[Opening DATA RECORDS section]

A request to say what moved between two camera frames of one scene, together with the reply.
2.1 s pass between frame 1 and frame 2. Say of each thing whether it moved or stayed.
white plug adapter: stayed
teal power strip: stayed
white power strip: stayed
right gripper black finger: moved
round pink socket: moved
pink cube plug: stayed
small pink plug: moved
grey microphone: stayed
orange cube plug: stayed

[Closing DATA RECORDS section]

=== PROBLEM STATEMENT ===
Copy out the material above in full so that every line matches the original.

=== FINISHED EXERCISE ===
A request to say what moved between two camera frames of one scene, together with the reply.
2.1 s pass between frame 1 and frame 2. Say of each thing whether it moved or stayed.
white plug adapter: stayed
teal power strip: stayed
white power strip: stayed
right gripper black finger: moved
round pink socket: moved
pink cube plug: stayed
small pink plug: moved
grey microphone: stayed
orange cube plug: stayed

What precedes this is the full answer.